We know that $$\lim _{ n\rightarrow \infty }{ { \left( 1-\frac { 1 }{ n } \right) }^{ n } } =\frac { 1 }{ e } .$$ However the result of $$\lim _{ n\rightarrow \infty }{ { \left( -1+\frac { 1 }{ n } \right) }^{ n } } $$ is shown in complex form by Wolframalpha . Why complex numbers?
Yes, $-1+\frac { 1 }{ n } < 0 $, but if we write the values from $n=1,2..,10$ , all values will be real. Any opinion?
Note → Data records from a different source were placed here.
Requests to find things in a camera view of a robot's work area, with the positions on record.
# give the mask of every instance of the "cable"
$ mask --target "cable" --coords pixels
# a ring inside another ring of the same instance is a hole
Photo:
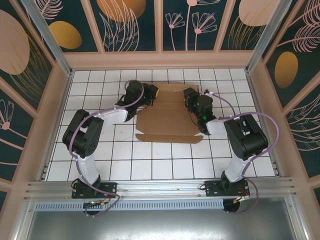
[[[103,190],[100,190],[94,186],[92,186],[88,181],[87,179],[83,176],[82,172],[81,172],[81,169],[80,169],[80,166],[79,166],[79,161],[78,161],[78,156],[75,155],[72,151],[72,147],[73,147],[73,144],[74,144],[74,141],[75,141],[75,138],[76,138],[76,135],[77,133],[79,132],[81,126],[89,119],[89,118],[92,118],[94,116],[97,116],[97,115],[102,115],[102,114],[105,114],[105,113],[108,113],[109,111],[112,111],[112,110],[116,110],[116,109],[124,109],[124,108],[128,108],[128,107],[131,107],[133,105],[135,105],[136,103],[138,103],[140,101],[140,99],[143,97],[144,95],[144,92],[145,92],[145,88],[143,87],[142,85],[142,91],[141,91],[141,95],[139,96],[139,98],[137,100],[135,100],[134,102],[128,104],[128,105],[125,105],[125,106],[115,106],[115,107],[111,107],[111,108],[108,108],[108,109],[104,109],[104,110],[101,110],[101,111],[97,111],[97,112],[93,112],[91,114],[89,114],[88,116],[86,116],[81,122],[80,124],[78,125],[78,127],[75,129],[74,131],[74,134],[72,135],[71,137],[71,141],[70,141],[70,144],[69,144],[69,153],[72,157],[75,158],[75,165],[76,165],[76,169],[79,173],[79,177],[81,178],[81,180],[87,184],[90,188],[92,188],[93,190],[99,192],[99,193],[102,193],[104,195],[109,195],[109,196],[115,196],[117,197],[117,200],[114,201],[114,203],[112,203],[107,209],[103,210],[103,211],[100,211],[98,212],[97,214],[95,215],[89,215],[86,213],[86,216],[87,217],[91,217],[91,218],[94,218],[94,217],[98,217],[104,213],[106,213],[109,209],[111,209],[119,200],[120,200],[120,196],[116,193],[113,193],[113,192],[107,192],[107,191],[103,191]]]
[[[247,196],[249,195],[247,192],[245,192],[245,191],[242,189],[242,187],[239,186],[238,189],[239,189],[244,195],[247,195]]]
[[[125,84],[124,84],[124,90],[127,90],[127,85],[128,85],[130,82],[132,82],[132,81],[136,81],[136,80],[132,79],[132,80],[129,80],[129,81],[126,81],[126,82],[125,82]]]
[[[219,95],[214,94],[212,91],[209,91],[208,89],[206,89],[204,91],[205,94],[211,94],[212,96],[224,101],[226,104],[228,104],[230,106],[230,108],[232,109],[233,115],[236,115],[236,111],[234,109],[234,107],[231,105],[230,102],[228,102],[226,99],[224,99],[223,97],[220,97]]]
[[[110,196],[108,194],[105,195],[105,198],[102,201],[105,202],[107,197],[108,197],[108,202],[107,202],[107,204],[108,204],[108,203],[110,203],[110,200],[111,200],[111,198],[110,198]]]
[[[260,115],[260,116],[263,116],[263,117],[266,117],[266,118],[270,119],[270,120],[272,121],[272,123],[274,124],[274,126],[275,126],[276,135],[275,135],[275,140],[273,141],[273,143],[271,144],[271,146],[269,146],[266,150],[262,151],[262,152],[259,153],[258,155],[253,156],[253,157],[248,161],[248,163],[245,165],[245,167],[244,167],[244,169],[243,169],[243,171],[242,171],[242,173],[241,173],[242,177],[244,177],[244,179],[246,179],[248,182],[250,182],[250,183],[253,185],[253,187],[255,188],[256,200],[255,200],[253,206],[252,206],[249,210],[246,210],[246,211],[243,211],[243,212],[232,212],[232,214],[235,214],[235,215],[246,214],[246,213],[250,212],[252,209],[254,209],[254,208],[256,207],[256,205],[257,205],[257,203],[258,203],[258,200],[259,200],[259,192],[258,192],[258,188],[257,188],[257,186],[255,185],[255,183],[254,183],[253,181],[251,181],[249,178],[245,177],[245,173],[246,173],[248,167],[250,166],[250,164],[251,164],[255,159],[257,159],[257,158],[259,158],[260,156],[266,154],[267,152],[269,152],[271,149],[273,149],[273,148],[276,146],[276,144],[278,143],[278,140],[279,140],[279,132],[280,132],[280,131],[279,131],[279,126],[278,126],[277,122],[276,122],[271,116],[269,116],[269,115],[267,115],[267,114],[265,114],[265,113],[262,113],[262,112],[244,112],[244,113],[240,113],[240,114],[236,115],[233,106],[232,106],[227,100],[225,100],[224,98],[222,98],[222,97],[220,97],[220,96],[218,96],[218,95],[216,95],[216,94],[214,94],[214,93],[212,93],[212,92],[209,92],[209,93],[212,94],[214,97],[219,98],[219,99],[221,99],[222,101],[226,102],[226,103],[231,107],[231,109],[232,109],[232,111],[233,111],[233,113],[234,113],[234,116],[230,116],[230,117],[219,117],[219,118],[218,118],[219,120],[235,119],[235,118],[238,118],[238,117],[241,117],[241,116],[254,114],[254,115]]]
[[[205,184],[202,184],[202,185],[199,187],[199,189],[202,190],[202,191],[206,190],[206,185],[205,185]]]
[[[138,115],[138,113],[140,113],[141,111],[147,109],[148,107],[149,107],[149,106],[146,106],[144,109],[141,109],[140,111],[138,111],[138,112],[136,113],[136,116]]]
[[[248,210],[241,211],[241,212],[230,212],[230,211],[227,211],[227,212],[226,212],[227,214],[229,214],[229,213],[230,213],[230,214],[234,214],[234,215],[247,214],[247,213],[251,212],[251,211],[256,207],[256,205],[257,205],[257,203],[258,203],[258,200],[259,200],[259,192],[258,192],[257,186],[256,186],[255,183],[254,183],[253,181],[251,181],[249,178],[244,177],[244,179],[247,180],[248,182],[250,182],[250,183],[253,185],[254,189],[255,189],[256,199],[255,199],[255,201],[254,201],[254,204],[253,204],[253,206],[252,206],[251,208],[249,208]]]
[[[74,183],[77,182],[77,181],[78,181],[78,179],[75,179],[75,180],[72,181],[72,183],[71,183],[71,188],[72,189],[74,188]]]
[[[193,121],[193,119],[192,119],[191,114],[190,114],[189,111],[188,111],[188,114],[189,114],[189,116],[190,116],[190,119],[191,119],[192,123],[193,123],[194,125],[198,126],[198,124],[196,124],[196,123]]]

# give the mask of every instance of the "metal plate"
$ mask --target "metal plate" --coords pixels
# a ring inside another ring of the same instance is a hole
[[[113,201],[103,206],[97,205],[89,211],[104,210]],[[35,212],[82,212],[87,201],[42,201],[37,202]],[[187,199],[187,200],[120,200],[110,211],[141,211],[141,210],[189,210],[189,209],[223,209],[223,199]]]
[[[107,193],[117,193],[117,183],[116,182],[102,182],[100,185],[100,189]],[[86,191],[83,192],[81,189],[81,185],[79,183],[73,184],[72,190],[72,199],[104,199],[105,195],[103,193],[94,194],[94,191]]]
[[[205,194],[207,197],[234,196],[236,198],[237,196],[241,196],[244,194],[243,192],[241,192],[239,188],[241,188],[247,195],[250,195],[248,182],[246,180],[240,181],[240,183],[237,184],[237,186],[229,190],[229,193],[225,193],[219,180],[205,181],[204,187],[205,187]]]

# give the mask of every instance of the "dark teal wallpaper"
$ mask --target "dark teal wallpaper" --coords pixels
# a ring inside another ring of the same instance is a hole
[[[309,178],[320,175],[320,85],[286,119]]]
[[[106,52],[155,51],[154,0],[90,0]]]
[[[296,5],[297,1],[298,0],[292,0],[288,11],[286,12],[285,16],[283,17],[279,27],[275,31],[275,33],[274,33],[272,39],[270,40],[269,44],[265,48],[265,50],[264,50],[264,52],[262,54],[263,58],[265,58],[266,54],[268,53],[269,49],[271,48],[272,44],[274,43],[274,40],[275,40],[276,36],[279,34],[280,30],[282,29],[283,25],[285,24],[287,18],[289,17],[289,15],[290,15],[292,9],[294,8],[294,6]]]
[[[320,2],[306,0],[266,63],[282,106],[320,71]]]
[[[32,116],[0,90],[1,179],[13,179],[33,120]]]
[[[253,50],[277,1],[236,0],[221,50]]]
[[[320,187],[313,189],[316,199],[318,200],[318,204],[320,206]]]
[[[37,109],[52,65],[8,0],[0,21],[0,77]]]
[[[213,50],[226,3],[224,0],[164,0],[163,50]]]
[[[47,45],[46,41],[44,41],[41,33],[39,32],[39,30],[37,29],[36,25],[34,24],[34,22],[30,19],[24,5],[21,3],[21,0],[17,0],[17,2],[20,4],[22,10],[24,11],[24,13],[27,15],[27,17],[29,18],[29,21],[31,22],[33,28],[35,29],[35,31],[38,33],[38,35],[41,37],[42,42],[44,43],[44,45],[46,46],[46,49],[48,49],[48,51],[50,52],[50,55],[53,57],[54,60],[56,60],[56,57],[54,56],[54,54],[51,52],[49,46]]]
[[[80,0],[36,0],[63,52],[97,52]]]
[[[0,191],[0,213],[1,213],[2,206],[5,203],[6,196],[7,196],[7,193],[5,191]]]

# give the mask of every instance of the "white tile floor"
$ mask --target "white tile floor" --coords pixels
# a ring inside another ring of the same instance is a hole
[[[47,181],[77,178],[75,161],[62,143],[62,136],[76,110],[95,112],[112,107],[125,93],[131,79],[144,82],[196,84],[200,90],[226,98],[236,113],[255,111],[243,69],[147,69],[76,71],[46,174]],[[231,109],[213,99],[216,117],[230,116]],[[96,168],[104,181],[219,178],[231,160],[226,135],[205,136],[198,144],[140,142],[135,137],[136,119],[103,129],[94,153]],[[274,176],[270,157],[258,158],[248,177]]]

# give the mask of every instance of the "cardboard box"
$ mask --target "cardboard box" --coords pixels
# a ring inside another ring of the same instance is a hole
[[[137,115],[136,129],[143,134],[135,136],[141,142],[197,144],[203,136],[200,133],[196,116],[191,118],[185,106],[184,89],[197,85],[155,84],[159,93],[153,106],[149,106]]]
How do you calculate this limit?
On
We have that
$$\left(-1+\frac1n\right)^n=(-1)^n\left(1-\frac1n\right)^n$$
so the limit cannot exist since
$$\left(1-\frac1n\right)^n\xrightarrow[n\to\infty]{}e^{-1}>0$$
On
$$ \lim_{n\to\infty} \left(-1+\frac{1}{n}\right)^n= \lim_{n\to\infty} (-1)^n\left(1-\frac{1}{n}\right)^n =\lim_{n\to\infty} \frac{(-1)^n}{e}=\lim_{n\to\infty} e^{n\pi i-1}$$ As a periodic function without a decrease in magnitude, there is no well-defined limit.
On
To understand the answer, you need to know three things:
A limit point is much like a limit. If $L$ is the limit of $f(x)$ as $x$ approaches $a$, that means we need $f(x)$ to be near $L$ for all $x$ near $a$.
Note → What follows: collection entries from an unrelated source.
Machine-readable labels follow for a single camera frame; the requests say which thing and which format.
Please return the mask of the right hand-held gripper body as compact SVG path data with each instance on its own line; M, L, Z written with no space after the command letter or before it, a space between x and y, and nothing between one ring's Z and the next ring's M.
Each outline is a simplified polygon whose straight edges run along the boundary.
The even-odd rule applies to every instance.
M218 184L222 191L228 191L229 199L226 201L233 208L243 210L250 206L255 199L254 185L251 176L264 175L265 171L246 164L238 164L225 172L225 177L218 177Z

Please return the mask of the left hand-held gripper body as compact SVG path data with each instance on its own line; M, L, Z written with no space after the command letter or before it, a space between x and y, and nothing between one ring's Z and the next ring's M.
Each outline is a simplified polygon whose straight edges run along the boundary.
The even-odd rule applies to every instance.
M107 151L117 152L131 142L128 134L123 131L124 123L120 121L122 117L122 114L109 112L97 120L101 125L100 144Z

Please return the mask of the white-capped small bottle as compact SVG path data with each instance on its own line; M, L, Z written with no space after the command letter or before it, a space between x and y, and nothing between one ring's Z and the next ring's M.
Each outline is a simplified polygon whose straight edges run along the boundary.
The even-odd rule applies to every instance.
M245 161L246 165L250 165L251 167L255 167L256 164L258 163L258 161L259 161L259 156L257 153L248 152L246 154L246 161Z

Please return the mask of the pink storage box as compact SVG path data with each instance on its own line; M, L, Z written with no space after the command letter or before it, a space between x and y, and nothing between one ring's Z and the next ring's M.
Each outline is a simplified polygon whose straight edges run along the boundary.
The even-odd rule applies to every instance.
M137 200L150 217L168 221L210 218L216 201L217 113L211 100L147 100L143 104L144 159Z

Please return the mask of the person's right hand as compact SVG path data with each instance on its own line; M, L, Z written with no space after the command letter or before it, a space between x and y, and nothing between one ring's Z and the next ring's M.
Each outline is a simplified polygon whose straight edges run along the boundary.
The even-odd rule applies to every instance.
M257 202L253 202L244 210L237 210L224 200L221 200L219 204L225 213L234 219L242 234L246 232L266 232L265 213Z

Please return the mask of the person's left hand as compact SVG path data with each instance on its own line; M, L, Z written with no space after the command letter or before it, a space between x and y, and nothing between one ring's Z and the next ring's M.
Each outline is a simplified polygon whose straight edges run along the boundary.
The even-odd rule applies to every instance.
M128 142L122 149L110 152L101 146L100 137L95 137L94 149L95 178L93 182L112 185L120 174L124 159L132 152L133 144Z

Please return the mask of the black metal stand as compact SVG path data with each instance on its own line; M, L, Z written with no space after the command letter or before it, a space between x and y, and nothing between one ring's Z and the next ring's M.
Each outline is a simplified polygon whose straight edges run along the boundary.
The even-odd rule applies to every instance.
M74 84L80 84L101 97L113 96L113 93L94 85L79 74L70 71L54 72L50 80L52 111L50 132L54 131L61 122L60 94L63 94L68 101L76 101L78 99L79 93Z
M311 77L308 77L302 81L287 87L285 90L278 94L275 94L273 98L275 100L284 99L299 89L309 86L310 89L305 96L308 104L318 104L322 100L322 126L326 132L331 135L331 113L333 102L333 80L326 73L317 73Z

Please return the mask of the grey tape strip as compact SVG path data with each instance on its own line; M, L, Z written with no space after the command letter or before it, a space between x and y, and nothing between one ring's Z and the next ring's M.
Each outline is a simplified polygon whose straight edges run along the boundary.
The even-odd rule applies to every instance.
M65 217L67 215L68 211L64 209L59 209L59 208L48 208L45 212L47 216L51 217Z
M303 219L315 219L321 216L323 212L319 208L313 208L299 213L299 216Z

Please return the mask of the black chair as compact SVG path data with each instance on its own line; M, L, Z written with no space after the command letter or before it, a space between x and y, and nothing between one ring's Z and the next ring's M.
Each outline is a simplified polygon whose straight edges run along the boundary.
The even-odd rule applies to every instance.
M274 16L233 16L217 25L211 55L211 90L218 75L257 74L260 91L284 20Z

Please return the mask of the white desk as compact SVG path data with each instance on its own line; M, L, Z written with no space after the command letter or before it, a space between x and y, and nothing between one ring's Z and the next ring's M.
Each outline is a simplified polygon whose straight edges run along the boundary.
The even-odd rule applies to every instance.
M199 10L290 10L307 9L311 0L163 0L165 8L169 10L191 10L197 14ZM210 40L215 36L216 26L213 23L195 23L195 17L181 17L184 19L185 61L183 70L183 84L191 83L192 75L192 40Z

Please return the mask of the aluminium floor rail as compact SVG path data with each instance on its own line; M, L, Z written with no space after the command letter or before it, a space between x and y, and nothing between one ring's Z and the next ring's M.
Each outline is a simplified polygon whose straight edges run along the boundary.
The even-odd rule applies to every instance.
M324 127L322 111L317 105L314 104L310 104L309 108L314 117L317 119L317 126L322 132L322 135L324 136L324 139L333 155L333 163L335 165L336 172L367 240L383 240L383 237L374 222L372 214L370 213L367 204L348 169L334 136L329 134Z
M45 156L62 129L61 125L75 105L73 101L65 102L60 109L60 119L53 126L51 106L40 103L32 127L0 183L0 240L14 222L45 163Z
However, if we merely require that this be true for infinitely many $x$ near $a$ (i.e. for a sequence of $x$'s that converge to $a$), we instead get the notion of "limit point".
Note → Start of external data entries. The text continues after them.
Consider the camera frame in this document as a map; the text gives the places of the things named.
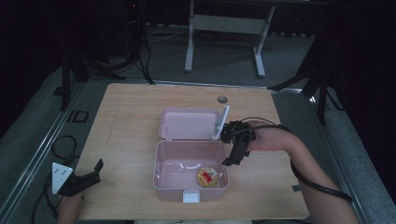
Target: human hand
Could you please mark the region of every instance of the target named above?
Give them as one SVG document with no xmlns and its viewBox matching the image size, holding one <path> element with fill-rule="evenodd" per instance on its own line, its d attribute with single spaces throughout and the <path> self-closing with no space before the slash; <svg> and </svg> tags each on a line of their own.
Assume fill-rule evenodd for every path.
<svg viewBox="0 0 396 224">
<path fill-rule="evenodd" d="M 250 127 L 271 125 L 265 121 L 250 120 L 247 121 Z M 279 128 L 259 128 L 255 129 L 256 140 L 248 146 L 249 151 L 287 151 L 296 141 L 300 141 L 294 134 Z"/>
<path fill-rule="evenodd" d="M 82 192 L 72 196 L 66 197 L 58 195 L 60 200 L 58 204 L 58 224 L 75 223 L 78 219 L 79 211 L 82 207 L 83 195 Z"/>
</svg>

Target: pink box
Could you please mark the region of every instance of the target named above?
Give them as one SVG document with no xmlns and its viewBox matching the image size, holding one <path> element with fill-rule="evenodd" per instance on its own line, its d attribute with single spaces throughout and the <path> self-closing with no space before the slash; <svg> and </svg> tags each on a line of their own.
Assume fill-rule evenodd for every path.
<svg viewBox="0 0 396 224">
<path fill-rule="evenodd" d="M 229 185 L 224 145 L 213 140 L 219 111 L 211 108 L 166 108 L 157 146 L 153 185 L 165 201 L 198 203 L 218 200 Z M 198 184 L 200 169 L 211 167 L 219 175 L 213 188 Z"/>
</svg>

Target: box lid
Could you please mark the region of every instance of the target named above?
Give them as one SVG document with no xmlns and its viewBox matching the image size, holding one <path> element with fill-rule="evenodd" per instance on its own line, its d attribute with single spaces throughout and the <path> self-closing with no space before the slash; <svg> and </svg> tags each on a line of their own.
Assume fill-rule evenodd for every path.
<svg viewBox="0 0 396 224">
<path fill-rule="evenodd" d="M 160 137 L 166 140 L 218 140 L 228 110 L 228 105 L 221 114 L 213 108 L 165 108 Z"/>
</svg>

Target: tabletop
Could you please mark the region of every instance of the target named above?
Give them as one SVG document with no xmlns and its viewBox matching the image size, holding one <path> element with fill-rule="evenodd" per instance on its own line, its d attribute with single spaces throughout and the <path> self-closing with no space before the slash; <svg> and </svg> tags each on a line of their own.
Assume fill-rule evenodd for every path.
<svg viewBox="0 0 396 224">
<path fill-rule="evenodd" d="M 161 115 L 167 107 L 224 108 L 226 122 L 260 117 L 279 123 L 271 92 L 261 88 L 110 84 L 96 114 L 76 174 L 103 159 L 102 181 L 84 193 L 81 219 L 271 219 L 308 217 L 298 181 L 283 151 L 252 151 L 229 167 L 230 185 L 216 201 L 161 201 L 153 171 Z M 227 154 L 233 145 L 225 144 Z"/>
</svg>

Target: white metal frame
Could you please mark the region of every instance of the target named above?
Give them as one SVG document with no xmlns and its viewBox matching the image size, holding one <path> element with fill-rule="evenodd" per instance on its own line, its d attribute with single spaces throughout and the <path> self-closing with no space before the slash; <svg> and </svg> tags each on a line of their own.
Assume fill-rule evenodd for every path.
<svg viewBox="0 0 396 224">
<path fill-rule="evenodd" d="M 186 63 L 184 70 L 192 70 L 192 55 L 194 53 L 193 35 L 194 30 L 208 30 L 232 32 L 241 34 L 260 35 L 260 43 L 253 48 L 254 59 L 256 61 L 257 73 L 259 77 L 265 77 L 264 66 L 262 64 L 262 46 L 267 37 L 271 19 L 276 7 L 271 7 L 266 20 L 245 19 L 234 17 L 219 17 L 194 14 L 194 1 L 190 1 L 190 25 L 189 25 L 189 45 L 187 46 Z"/>
</svg>

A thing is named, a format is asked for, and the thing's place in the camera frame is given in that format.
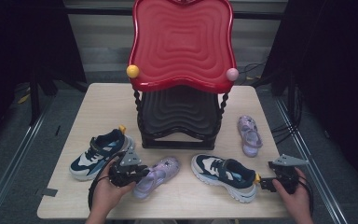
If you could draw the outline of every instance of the person's left hand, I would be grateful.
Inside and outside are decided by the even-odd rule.
[[[132,182],[127,186],[118,188],[109,180],[109,168],[114,160],[105,166],[100,175],[100,180],[94,190],[92,207],[86,223],[100,223],[106,219],[107,214],[120,202],[121,197],[135,188],[136,183]]]

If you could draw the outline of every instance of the purple shoe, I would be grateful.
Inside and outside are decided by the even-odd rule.
[[[135,198],[145,199],[156,187],[176,176],[180,163],[175,157],[166,157],[148,169],[149,174],[132,191]]]
[[[238,130],[242,137],[242,150],[248,157],[257,156],[258,149],[263,146],[260,134],[257,132],[255,120],[249,116],[241,116],[238,120]]]

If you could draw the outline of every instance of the person's right hand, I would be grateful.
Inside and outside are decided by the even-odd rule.
[[[301,176],[299,181],[306,184],[304,173],[297,168],[296,171],[298,175]],[[272,184],[279,195],[281,195],[287,211],[297,224],[313,223],[312,217],[310,216],[310,198],[304,186],[298,184],[295,193],[289,194],[277,179],[273,179]]]

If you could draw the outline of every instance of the shoe sole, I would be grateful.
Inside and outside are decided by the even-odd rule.
[[[135,147],[135,142],[133,141],[133,139],[129,136],[127,136],[127,145],[121,149],[120,151],[127,151],[130,147]],[[88,180],[93,180],[95,179],[95,177],[97,176],[98,173],[100,173],[101,169],[99,169],[98,171],[96,171],[94,174],[92,175],[86,175],[86,176],[83,176],[83,175],[73,175],[72,176],[76,179],[76,180],[80,180],[80,181],[88,181]]]
[[[191,170],[193,171],[194,175],[203,183],[205,183],[207,185],[212,185],[212,186],[225,187],[226,190],[228,191],[229,195],[233,199],[239,201],[240,203],[250,203],[255,198],[255,195],[257,192],[255,185],[251,186],[252,189],[249,193],[243,193],[243,192],[240,192],[239,190],[231,187],[230,185],[221,182],[220,180],[212,180],[208,177],[200,175],[199,172],[197,172],[196,168],[194,168],[193,162],[191,162]]]

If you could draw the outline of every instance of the light wood tabletop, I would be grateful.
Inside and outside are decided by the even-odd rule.
[[[252,117],[263,140],[255,158],[248,158],[241,150],[241,136],[237,122],[241,115]],[[92,136],[110,133],[120,124],[126,134],[135,140],[135,151],[143,164],[151,166],[166,156],[181,162],[177,176],[157,187],[150,196],[140,201],[130,193],[113,209],[108,218],[276,218],[288,217],[277,193],[257,187],[255,199],[239,203],[225,188],[199,181],[191,171],[191,158],[197,154],[211,154],[222,159],[235,159],[245,167],[256,170],[262,177],[273,177],[268,161],[279,157],[266,117],[255,89],[234,86],[228,95],[222,127],[214,150],[145,149],[136,121],[137,111],[131,84],[94,83],[78,111],[72,130],[63,147],[48,189],[56,189],[55,197],[44,196],[37,210],[41,218],[74,219],[89,215],[88,194],[91,181],[77,181],[69,173],[70,164],[89,148]],[[183,139],[177,133],[171,138]]]
A good example of this notion is the limiting behavior of $\sin(x)$ as $x \to +\infty$: the set of limit points for this is the entire interval $[-1, 1]$, since $\sin(x)$ keeps oscillating continuously from $-1$ to $1$ as $x$ grows. Wolfram agrees.
An simplistic example of something useful you can do with limit points is to compute:
$$ \lim_{x \to +\infty} \frac{1}{x} \sin(x) = \lim_{x \to +\infty} \frac{1}{x} \cdot \lim_{x \to +\infty} \sin(x) = 0 \cdot [-1,1] = 0$$
That said, I think Wolfram still made an error in its simplification: the set of limit points for your limit, I believe, should have been listed as
$$ e^{-1 + 2 \mathbf{i} x} \qquad \qquad x \in [0, \pi] $$
Wolfram is interpreting $x$ as a real variable, not an integer one. Hence the value is complex for some values of $x$ - in particular, $k + 1/2$ will give a complex result for every integer $k$.